Routes to improve binding capacities of affinity resins demonstrated for Protein A chromatography

• Spacer technologies in biochromatography are described.
• Comparison of two different Protein A resins.
• Immobilized recombinant Protein A oligomers increases the dynamic binding capacity of IgG.
• BET shaped isotherms for IgG equilibrium adsorption on Protein A resin.
• Multilayer IgG binding has no influence on protein aggregation, purity and recovery.
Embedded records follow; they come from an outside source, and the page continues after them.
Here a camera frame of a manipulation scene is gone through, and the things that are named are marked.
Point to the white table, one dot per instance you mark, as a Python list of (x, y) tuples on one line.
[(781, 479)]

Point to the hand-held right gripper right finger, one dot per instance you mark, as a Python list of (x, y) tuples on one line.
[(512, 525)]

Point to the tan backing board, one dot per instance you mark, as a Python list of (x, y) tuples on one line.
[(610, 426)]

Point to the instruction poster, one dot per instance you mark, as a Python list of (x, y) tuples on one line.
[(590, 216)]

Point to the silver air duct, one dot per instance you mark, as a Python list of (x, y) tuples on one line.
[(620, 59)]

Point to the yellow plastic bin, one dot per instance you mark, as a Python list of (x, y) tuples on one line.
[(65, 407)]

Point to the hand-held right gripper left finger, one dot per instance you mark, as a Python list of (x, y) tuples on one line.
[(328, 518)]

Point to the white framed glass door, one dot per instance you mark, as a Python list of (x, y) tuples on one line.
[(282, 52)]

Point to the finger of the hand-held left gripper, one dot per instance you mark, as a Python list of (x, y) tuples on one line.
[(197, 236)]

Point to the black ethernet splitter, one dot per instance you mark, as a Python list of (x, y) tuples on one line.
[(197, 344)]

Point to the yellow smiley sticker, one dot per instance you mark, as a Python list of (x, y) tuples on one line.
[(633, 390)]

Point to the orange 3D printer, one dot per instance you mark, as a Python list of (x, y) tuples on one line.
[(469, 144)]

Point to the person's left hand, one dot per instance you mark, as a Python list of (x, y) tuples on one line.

Protein A chromatography is a well-established platform in downstream purification of monoclonal antibodies. Dynamic binding capacities are continuously increasing with almost every newly launched Protein A resin. Nevertheless, binding capacities of affinity chromatography resins cannot compete with binding capacities obtained with modern ion exchange media. Capacities of affinity resins are roughly 50% lower. High binding capacities of ion exchange media are supported by spacer technologies. In this article, we review existing spacer technologies of affinity chromatography resins. A yet known effective approach to increase the dynamic binding capacity of Protein A resins is oligomerization of the particular Protein A motifs. This resembles the tentacle technology used in ion exchange chromatography. Dynamic binding capacities of a hexameric ligand are roughly twice as high compared to capacities obtained with a tetrameric ligand. Further capacity increases up to 130 mg/ml can be realized with the hexamer ligand, if the sodium phosphate buffer concentration is increased from 20 to 100 mM. Equilibrium isotherms revealed a BET shape for the hexamer ligand at monoclonal antibody liquid phase concentrations higher than 9 mg/ml. The apparent multilayer formation may be due to hydrophobic forces. Other quality attributes such as recovery, aggregate content, and overall purity of the captured monoclonal antibody are not affected.